• [Work task] Pull each line containing "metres" out of the listing below.

### Input data

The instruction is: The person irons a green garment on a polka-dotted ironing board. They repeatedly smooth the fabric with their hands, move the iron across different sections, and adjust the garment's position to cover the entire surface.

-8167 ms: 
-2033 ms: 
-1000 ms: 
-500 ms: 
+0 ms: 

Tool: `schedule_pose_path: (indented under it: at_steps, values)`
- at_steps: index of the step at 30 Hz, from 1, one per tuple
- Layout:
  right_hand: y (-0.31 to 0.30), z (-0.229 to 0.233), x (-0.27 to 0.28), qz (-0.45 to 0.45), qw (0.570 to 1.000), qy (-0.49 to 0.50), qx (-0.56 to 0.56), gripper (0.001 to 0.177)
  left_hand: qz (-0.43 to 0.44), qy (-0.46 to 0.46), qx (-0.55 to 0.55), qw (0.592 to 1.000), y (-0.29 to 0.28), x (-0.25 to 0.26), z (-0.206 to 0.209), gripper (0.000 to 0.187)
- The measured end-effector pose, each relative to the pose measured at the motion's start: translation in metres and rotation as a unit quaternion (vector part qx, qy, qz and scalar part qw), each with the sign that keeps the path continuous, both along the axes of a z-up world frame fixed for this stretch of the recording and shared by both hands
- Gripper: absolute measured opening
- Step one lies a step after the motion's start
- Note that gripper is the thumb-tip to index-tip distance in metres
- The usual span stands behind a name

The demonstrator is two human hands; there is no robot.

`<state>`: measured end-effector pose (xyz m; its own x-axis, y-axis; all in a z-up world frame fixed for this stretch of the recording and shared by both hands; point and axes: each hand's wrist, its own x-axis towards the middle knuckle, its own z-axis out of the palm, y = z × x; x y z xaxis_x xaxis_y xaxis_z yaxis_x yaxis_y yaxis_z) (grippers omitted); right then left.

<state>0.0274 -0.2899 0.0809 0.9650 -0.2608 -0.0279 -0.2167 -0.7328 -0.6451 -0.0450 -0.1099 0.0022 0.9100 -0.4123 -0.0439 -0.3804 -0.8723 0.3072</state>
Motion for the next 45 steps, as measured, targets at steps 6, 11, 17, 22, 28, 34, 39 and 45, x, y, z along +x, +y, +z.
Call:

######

• [Written response]
- The measured end-effector pose, each relative to the pose measured at the motion's start: translation in metres and rotation as a unit quaternion (vector part qx, qy, qz and scalar part qw), each with the sign that keeps the path continuous, both along the axes of a z-up world frame fixed for this stretch of the recording and shared by both hands
- Note that gripper is the thumb-tip to index-tip distance in metres

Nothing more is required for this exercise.